Jannik Zschiesche | 20 Jan 2012 18:15
Favicon
Gravatar

Minor mistakes in the english vocabulary

Hello everyone,

I am working on a PHP implementation of the stemmer algorithms for english, german and spanish (as soon as I am done, I will host it on github for everyone to use).

While testing the implementation against the english vocabulary I found some - what I think - mistakes. Please correct me, if I am wrong.

In the vocabulary, there are the following transformations (and some more, but I don't want to flood you):



1. skies -> sky
R1: ""
R2: ""

Step 1a: replace "ies" with "i" -> ski
=> ski



2. sky -> sky
R1: ""
R2: ""

Step 1c: replace "y" with "i" -> ski
=> ski



3. succeed -> succeed
R1: "ceed"
R2: ""

Step 1b: replace "eed" with "ee" -> succee
Step 5: replace "ee" with "e" -> succe
=> succe



4. succeeds -> succeed
R1: "ceed"
R2: ""

Step 1a: remove "s" -> succeed
-> see "succeed"



5. tying -> tie
R1: "g"
R2: ""

Step 1b: remove "ing" -> ty
=> ty



6. ugly -> ugli
R1: "ly"
R2: ""

Step 1c: replace "y" with "i" -> ugli
=> ugli


Did I miss anything within the rules?




Kind Regards
Jannik Zschiesche


PS: I hope you won't receive this message twice, because I already sent it without being a subscriber.

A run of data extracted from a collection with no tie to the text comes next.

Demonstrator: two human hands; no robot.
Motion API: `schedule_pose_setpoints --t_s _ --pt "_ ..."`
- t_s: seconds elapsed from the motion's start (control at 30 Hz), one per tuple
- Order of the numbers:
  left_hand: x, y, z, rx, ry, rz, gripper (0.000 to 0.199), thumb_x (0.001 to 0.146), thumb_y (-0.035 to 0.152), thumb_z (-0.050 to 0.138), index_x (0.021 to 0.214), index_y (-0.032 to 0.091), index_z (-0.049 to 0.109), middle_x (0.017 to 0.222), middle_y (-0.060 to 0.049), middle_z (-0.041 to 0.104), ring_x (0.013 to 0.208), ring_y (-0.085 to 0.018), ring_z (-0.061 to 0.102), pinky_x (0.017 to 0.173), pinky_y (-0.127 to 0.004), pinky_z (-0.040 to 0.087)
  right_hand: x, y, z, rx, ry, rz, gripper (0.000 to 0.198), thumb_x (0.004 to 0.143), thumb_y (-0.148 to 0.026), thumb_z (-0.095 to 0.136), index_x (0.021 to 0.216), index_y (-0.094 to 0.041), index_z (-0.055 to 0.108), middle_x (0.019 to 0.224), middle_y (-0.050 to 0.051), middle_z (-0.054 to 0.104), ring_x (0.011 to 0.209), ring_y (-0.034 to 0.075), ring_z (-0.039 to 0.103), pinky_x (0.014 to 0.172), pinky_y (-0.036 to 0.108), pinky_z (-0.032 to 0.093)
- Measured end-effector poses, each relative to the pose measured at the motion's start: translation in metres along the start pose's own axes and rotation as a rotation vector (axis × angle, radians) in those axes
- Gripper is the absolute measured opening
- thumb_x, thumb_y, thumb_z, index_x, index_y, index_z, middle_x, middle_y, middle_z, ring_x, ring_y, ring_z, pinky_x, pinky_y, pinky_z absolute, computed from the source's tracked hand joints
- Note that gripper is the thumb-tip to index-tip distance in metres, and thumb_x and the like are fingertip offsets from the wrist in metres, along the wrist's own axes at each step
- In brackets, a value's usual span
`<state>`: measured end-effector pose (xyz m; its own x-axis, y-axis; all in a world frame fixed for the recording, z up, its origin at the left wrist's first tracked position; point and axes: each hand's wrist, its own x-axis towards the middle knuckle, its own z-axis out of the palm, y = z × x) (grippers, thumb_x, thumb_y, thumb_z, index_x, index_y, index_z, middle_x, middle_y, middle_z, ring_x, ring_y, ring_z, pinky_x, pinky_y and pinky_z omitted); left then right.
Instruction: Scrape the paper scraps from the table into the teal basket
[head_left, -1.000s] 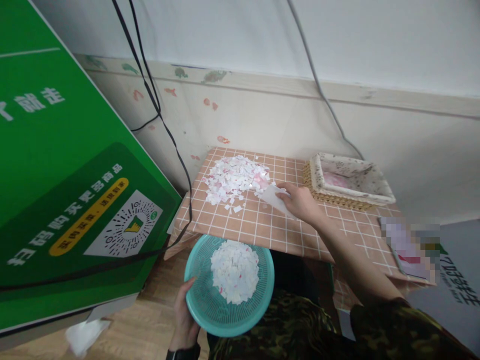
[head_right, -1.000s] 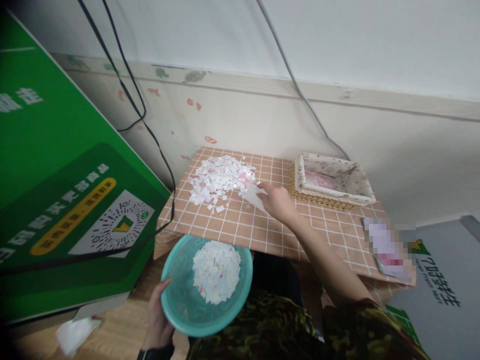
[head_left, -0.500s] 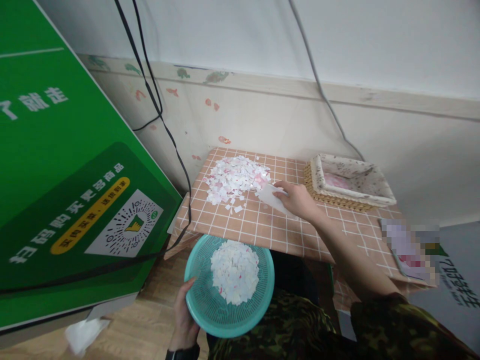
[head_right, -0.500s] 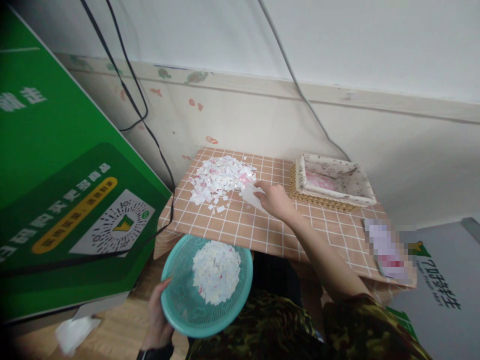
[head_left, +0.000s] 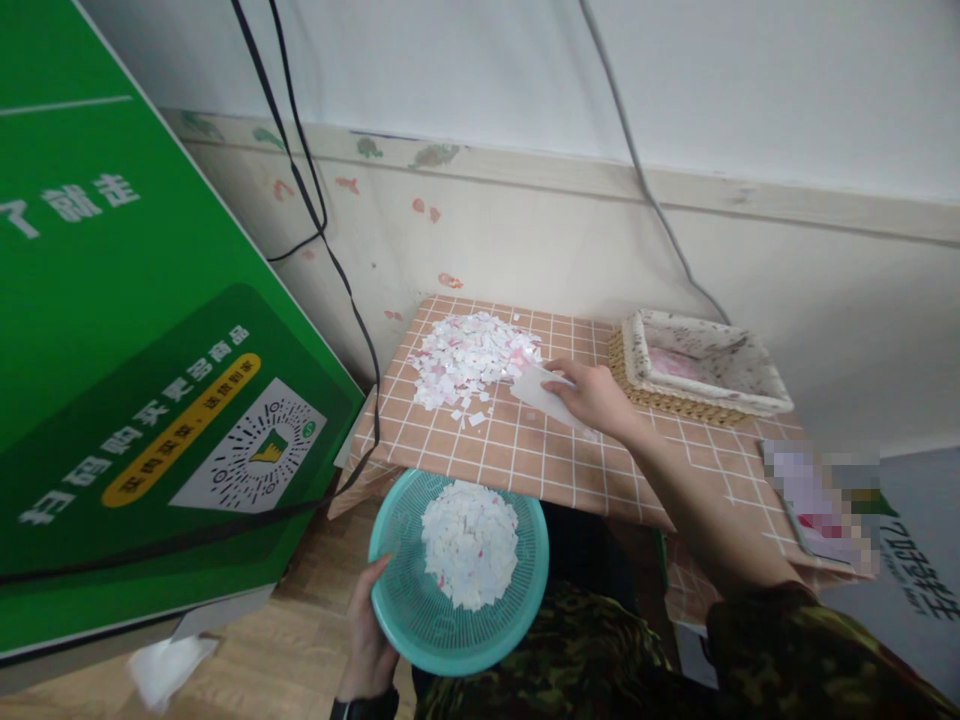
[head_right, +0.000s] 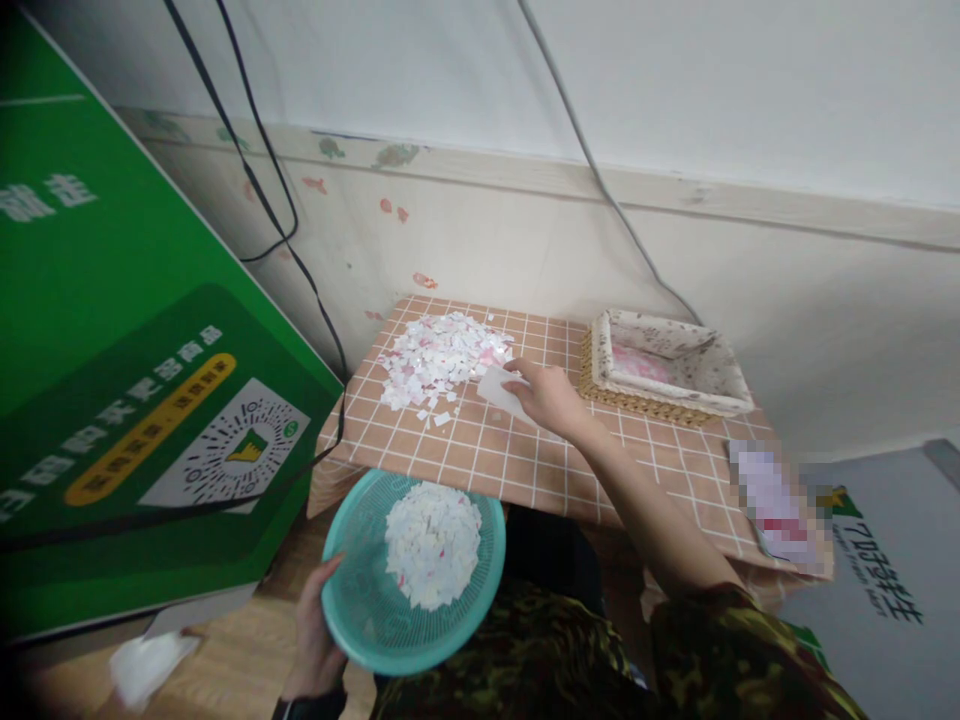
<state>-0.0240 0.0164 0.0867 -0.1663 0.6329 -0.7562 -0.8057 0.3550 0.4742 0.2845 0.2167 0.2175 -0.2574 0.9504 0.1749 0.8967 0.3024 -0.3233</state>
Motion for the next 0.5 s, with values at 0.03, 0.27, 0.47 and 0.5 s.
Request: schedule_pose_setpoints --t_s 0.03,0.27,0.47,0.5 --pt "0.0 0.0 0.0 0.0 -0.002 -0.002 0.016 0.06 0.02 0.067 0.073 0.012 0.072 0.069 -0.009 0.073 0.072 -0.029 0.068 0.071 -0.042 0.054 0.002 -0.003 0.001 0.008 0.015 0.01 0.029 0.086 -0.033 0.049 0.111 -0.022 0.057 0.094 0.007 0.069 0.081 0.023 0.065 0.07 0.031 0.044" --pt "0.0 0.001 0.001 -0.004 0.009 -0.016 0.013 0.06 0.019 0.067 0.07 0.012 0.072 0.065 -0.008 0.073 0.069 -0.029 0.068 0.071 -0.041 0.054 0.026 -0.028 0.02 -0.071 -0.018 0.029 0.031 0.088 -0.031 0.044 0.116 -0.021 0.053 0.082 0.008 0.069 0.07 0.023 0.063 0.064 0.033 0.042" --pt "0.001 -0.001 -0.001 -0.023 0.024 -0.002 0.009 0.061 0.018 0.066 0.067 0.013 0.072 0.065 -0.008 0.073 0.067 -0.027 0.068 0.072 -0.039 0.053 0.02 -0.028 0.025 -0.167 -0.042 -0.049 0.031 0.089 -0.03 0.043 0.116 -0.02 0.053 0.079 0.01 0.068 0.072 0.023 0.063 0.059 0.03 0.04" --pt "0.002 -0.001 -0.002 -0.026 0.022 -0.002 0.01 0.061 0.018 0.066 0.068 0.013 0.072 0.067 -0.008 0.073 0.066 -0.026 0.068 0.072 -0.039 0.053 0.016 -0.027 0.026 -0.169 -0.04 -0.05 0.031 0.089 -0.03 0.042 0.116 -0.02 0.053 0.079 0.01 0.068 0.071 0.023 0.063 0.058 0.03 0.04"
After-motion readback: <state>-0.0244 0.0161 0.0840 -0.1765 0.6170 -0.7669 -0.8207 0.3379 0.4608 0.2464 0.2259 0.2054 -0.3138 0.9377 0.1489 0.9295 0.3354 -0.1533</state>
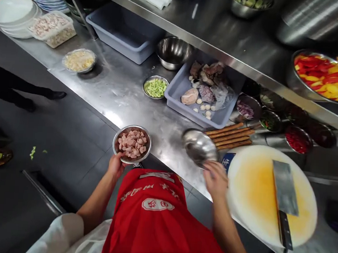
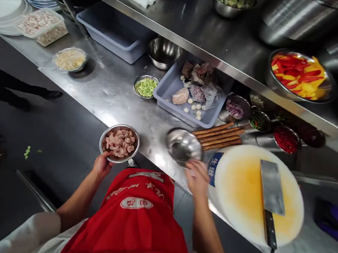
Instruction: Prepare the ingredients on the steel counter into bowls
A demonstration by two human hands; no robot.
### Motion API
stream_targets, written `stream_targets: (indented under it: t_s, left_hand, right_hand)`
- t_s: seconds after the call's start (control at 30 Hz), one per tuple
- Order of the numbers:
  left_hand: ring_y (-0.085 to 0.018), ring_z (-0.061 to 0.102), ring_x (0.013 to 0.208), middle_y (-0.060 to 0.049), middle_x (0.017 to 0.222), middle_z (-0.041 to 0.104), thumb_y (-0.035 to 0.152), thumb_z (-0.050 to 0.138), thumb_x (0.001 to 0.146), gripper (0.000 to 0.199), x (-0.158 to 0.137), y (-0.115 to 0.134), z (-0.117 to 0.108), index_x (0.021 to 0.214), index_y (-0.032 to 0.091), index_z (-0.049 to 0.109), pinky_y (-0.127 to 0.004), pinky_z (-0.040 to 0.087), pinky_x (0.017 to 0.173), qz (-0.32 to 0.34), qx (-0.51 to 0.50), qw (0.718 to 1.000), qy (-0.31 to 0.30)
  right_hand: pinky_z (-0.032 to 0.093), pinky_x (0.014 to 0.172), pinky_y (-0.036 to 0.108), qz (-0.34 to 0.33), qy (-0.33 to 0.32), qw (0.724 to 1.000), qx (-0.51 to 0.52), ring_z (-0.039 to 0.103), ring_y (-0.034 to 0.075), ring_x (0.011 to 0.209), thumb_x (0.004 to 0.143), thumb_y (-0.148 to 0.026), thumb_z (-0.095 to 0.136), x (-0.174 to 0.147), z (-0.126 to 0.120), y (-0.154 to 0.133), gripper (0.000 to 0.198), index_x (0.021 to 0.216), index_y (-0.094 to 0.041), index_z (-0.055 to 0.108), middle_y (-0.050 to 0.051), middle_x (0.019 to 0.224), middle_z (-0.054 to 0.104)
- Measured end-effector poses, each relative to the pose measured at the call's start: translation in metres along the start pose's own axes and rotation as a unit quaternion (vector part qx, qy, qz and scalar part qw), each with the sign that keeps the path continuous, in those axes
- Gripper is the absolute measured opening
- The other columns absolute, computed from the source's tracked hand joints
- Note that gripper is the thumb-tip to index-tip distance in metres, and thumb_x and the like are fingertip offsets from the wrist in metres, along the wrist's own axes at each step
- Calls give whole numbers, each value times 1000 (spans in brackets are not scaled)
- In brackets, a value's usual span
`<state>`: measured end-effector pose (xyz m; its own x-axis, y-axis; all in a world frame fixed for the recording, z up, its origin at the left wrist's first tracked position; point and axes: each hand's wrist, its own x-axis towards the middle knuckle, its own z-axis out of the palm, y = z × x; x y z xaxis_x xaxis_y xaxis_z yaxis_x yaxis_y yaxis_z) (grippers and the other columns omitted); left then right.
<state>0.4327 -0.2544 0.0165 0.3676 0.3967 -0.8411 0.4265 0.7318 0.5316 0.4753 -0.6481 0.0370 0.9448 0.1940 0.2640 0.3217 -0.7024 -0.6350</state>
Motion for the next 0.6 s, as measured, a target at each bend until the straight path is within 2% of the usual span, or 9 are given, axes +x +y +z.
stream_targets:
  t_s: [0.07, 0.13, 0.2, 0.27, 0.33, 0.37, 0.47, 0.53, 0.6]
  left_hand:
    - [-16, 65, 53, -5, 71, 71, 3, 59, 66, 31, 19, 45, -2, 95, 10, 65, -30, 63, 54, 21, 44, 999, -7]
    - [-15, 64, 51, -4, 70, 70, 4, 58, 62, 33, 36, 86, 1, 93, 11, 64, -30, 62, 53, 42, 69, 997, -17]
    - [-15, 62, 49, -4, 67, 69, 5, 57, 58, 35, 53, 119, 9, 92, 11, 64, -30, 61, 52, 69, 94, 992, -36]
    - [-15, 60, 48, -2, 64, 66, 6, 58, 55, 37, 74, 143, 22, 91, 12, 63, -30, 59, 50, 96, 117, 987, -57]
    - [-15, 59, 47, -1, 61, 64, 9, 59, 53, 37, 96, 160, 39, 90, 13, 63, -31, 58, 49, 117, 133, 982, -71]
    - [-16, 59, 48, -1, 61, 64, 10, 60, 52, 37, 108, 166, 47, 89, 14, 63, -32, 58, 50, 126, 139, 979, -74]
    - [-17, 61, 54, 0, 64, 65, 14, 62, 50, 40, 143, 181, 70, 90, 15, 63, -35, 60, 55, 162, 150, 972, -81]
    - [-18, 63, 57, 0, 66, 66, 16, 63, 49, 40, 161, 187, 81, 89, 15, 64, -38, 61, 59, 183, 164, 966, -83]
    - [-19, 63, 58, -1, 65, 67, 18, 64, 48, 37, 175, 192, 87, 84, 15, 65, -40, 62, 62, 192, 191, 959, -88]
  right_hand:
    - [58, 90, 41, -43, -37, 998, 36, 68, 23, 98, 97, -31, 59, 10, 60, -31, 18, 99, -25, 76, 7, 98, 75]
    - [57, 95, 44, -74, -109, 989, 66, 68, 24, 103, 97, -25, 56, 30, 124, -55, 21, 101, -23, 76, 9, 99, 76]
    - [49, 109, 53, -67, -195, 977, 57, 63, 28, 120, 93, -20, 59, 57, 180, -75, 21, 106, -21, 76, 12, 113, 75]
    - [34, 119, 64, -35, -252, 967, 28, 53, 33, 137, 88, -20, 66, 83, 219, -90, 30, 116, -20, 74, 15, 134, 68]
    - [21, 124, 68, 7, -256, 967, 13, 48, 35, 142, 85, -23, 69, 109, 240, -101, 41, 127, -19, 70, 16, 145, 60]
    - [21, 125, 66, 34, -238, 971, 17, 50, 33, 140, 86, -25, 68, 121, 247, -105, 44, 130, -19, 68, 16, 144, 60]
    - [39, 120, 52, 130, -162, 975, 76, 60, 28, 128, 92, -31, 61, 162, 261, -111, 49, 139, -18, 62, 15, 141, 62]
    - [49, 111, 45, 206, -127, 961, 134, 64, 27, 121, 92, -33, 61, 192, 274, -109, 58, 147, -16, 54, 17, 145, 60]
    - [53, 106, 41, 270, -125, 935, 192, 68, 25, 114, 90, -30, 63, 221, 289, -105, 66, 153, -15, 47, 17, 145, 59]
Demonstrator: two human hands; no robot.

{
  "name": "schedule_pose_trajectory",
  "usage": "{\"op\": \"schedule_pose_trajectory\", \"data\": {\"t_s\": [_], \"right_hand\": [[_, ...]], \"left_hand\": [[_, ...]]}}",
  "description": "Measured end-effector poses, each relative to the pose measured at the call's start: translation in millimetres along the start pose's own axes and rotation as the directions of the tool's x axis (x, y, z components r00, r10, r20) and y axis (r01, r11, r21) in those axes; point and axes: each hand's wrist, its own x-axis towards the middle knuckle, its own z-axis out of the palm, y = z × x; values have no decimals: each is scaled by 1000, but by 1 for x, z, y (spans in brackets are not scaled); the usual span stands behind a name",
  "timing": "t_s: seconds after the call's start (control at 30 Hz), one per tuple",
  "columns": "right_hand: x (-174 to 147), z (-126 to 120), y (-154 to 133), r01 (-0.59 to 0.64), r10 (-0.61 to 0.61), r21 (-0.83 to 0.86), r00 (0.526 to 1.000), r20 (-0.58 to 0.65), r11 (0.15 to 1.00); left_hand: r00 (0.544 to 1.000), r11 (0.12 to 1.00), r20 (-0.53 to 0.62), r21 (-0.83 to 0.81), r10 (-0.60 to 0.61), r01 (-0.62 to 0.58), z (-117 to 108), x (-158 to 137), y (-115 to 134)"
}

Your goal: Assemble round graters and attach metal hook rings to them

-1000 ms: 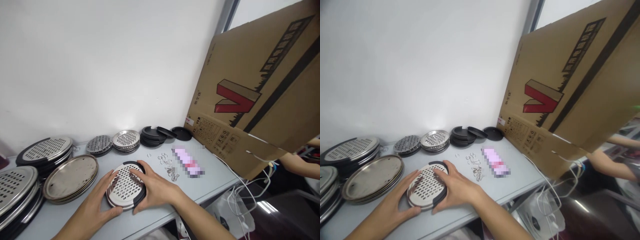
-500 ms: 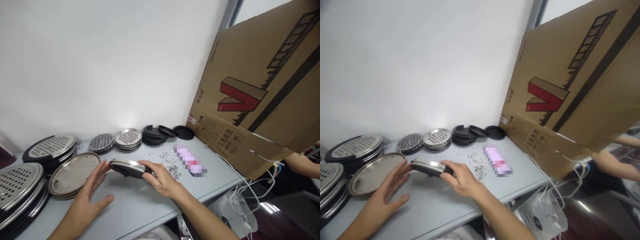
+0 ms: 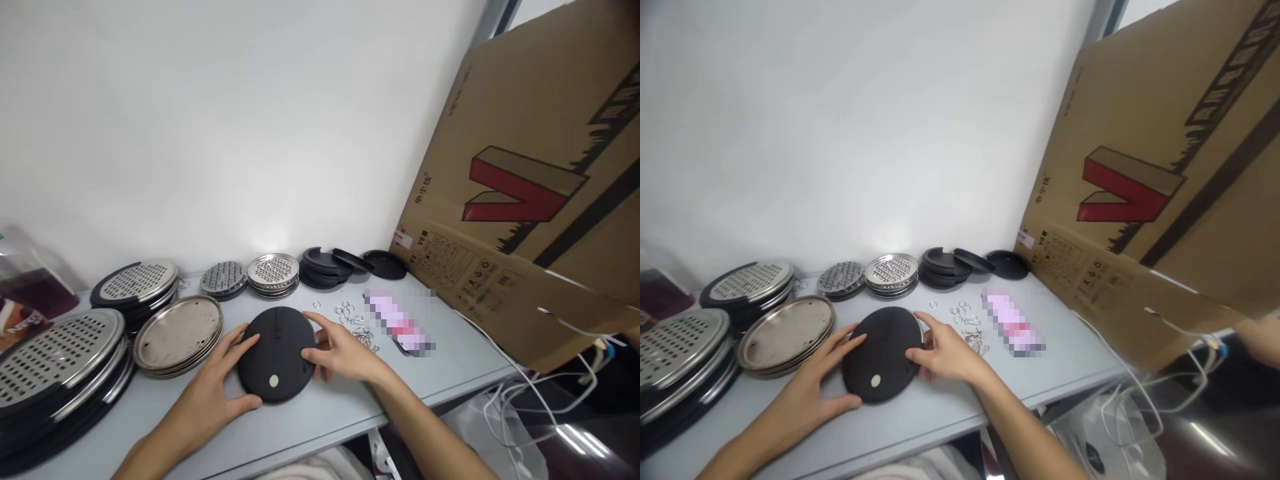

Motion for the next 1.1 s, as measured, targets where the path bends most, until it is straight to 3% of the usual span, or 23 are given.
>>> {"op": "schedule_pose_trajectory", "data": {"t_s": [0.07,0.2,0.4,0.93,1.03,1.1], "right_hand": [[-1,-2,2,-14,12,-110,1000,-20,994],[-1,-1,-2,69,-108,-360,990,-92,930],[2,13,-11,125,-242,-559,960,-140,820],[4,15,-4,140,-251,-596,962,-106,791],[7,2,-3,104,-294,-620,932,-212,777],[7,-17,-2,-39,-280,-663,886,-369,748]], "left_hand": [[999,1000,37,-7,-15,15,-2,-1,4],[997,999,64,-7,-53,53,-4,-3,7],[997,999,66,9,-51,50,-4,-6,4],[984,994,169,88,53,-69,6,-9,-11],[986,993,155,97,58,-73,6,-9,-12],[986,992,155,101,57,-73,7,-8,-13]]}}
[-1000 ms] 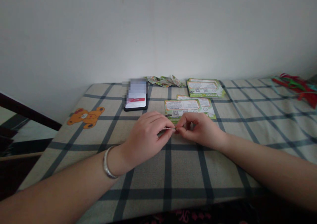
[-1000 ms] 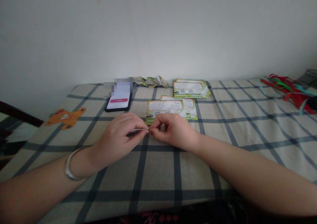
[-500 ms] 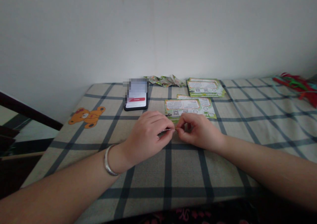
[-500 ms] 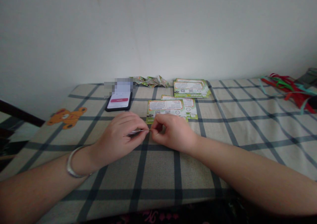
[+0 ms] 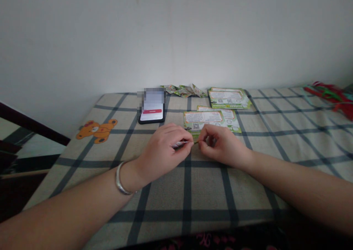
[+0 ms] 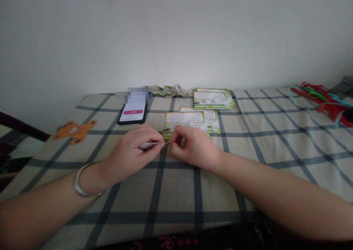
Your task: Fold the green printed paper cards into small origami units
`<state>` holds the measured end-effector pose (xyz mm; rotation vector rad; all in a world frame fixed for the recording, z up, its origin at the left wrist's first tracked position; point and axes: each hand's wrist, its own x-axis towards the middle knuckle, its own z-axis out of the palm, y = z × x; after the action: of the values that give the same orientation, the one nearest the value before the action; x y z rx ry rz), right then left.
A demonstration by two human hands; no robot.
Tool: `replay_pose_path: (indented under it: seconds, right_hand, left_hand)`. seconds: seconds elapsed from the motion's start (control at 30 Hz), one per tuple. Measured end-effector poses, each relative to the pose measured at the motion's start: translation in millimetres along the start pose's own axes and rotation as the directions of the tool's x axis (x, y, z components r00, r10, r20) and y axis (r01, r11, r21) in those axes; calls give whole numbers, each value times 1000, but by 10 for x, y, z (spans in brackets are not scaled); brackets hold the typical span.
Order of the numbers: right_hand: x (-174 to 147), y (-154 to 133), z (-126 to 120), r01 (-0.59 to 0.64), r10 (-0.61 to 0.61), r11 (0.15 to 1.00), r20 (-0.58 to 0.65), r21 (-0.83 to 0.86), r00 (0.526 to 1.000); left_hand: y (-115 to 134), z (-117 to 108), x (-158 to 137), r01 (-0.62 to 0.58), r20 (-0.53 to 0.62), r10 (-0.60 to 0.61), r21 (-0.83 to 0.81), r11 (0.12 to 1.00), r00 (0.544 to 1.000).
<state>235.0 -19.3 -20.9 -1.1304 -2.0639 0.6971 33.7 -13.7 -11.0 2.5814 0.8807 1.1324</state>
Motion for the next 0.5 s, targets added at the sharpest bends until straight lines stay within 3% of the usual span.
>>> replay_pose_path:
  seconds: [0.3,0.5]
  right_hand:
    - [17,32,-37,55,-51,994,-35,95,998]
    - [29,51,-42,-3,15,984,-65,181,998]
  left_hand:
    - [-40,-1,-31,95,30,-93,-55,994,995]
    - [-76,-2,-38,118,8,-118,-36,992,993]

_______________________________________________
Snowball-discuss mailing list
Snowball-discuss <at> lists.tartarus.org
http://lists.tartarus.org/mailman/listinfo/snowball-discuss
Olly Betts | 21 Jan 2012 07:10
Favicon
Gravatar

Re: Minor mistakes in the english vocabulary

On Fri, Jan 20, 2012 at 06:15:58PM +0100, Jannik Zschiesche wrote:
> While testing the implementation against the english vocabulary I
> found some - what I think - mistakes. Please correct me, if I am
> wrong.
> (I used Porter2: http://snowball.tartarus.org/algorithms/english/stemmer.html)
> 
> In the vocabulary, there are the following transformations (and some
> more, but I don't want to flood you):

These cases are all in the exceptions list - see
http://snowball.tartarus.org/algorithms/english/stemmer.html and search
for the code which starts:

define exception1 as (

and:

define exception2 as (

The reasons for these exceptions are also covered there:

  The exception lists in the English stemmer are meant to be
  illustrative ('this is how it is done if you want to do it'), and were
  derived piecemeal. 

  a) The new stemmer improves on the Porter stemmer in handling short
  words ending e and y. There is however a mishandling of the four forms
  sky, skies, ski, skis, which is easily corrected by treating three of
  these words as special cases. 

  b) Similarly there is a problem with the ing form of three letter
  verbs ending ie. There are only three such verbs: die, lie and tie, so
  a special case is made for dying, lying and tying.

[...]

  e) The remaining words were included following complaints from users
  of the Porter algorithm. news is not the plural of new (noticed when
  IR systems were being set up for Reuters). Howe is a surname, and
  needs to be separated from how (noticed when doing a search for 'Sir
  Geoffrey Howe' in a demonstration at the House of Commons). succeed
  etc are not past participles, so the ed should not be removed (pointed
  out to me in an email from India). herring should not stem to her
  (another email from Russia).

Cheers,
    Olly
Jannik Zschiesche | 24 Jan 2012 12:49
Favicon
Gravatar

Re: Minor mistakes in the english vocabulary

Hi everyone,

thanks for your answers.
Yes, I missed the most obvious spot: the list of exceptions.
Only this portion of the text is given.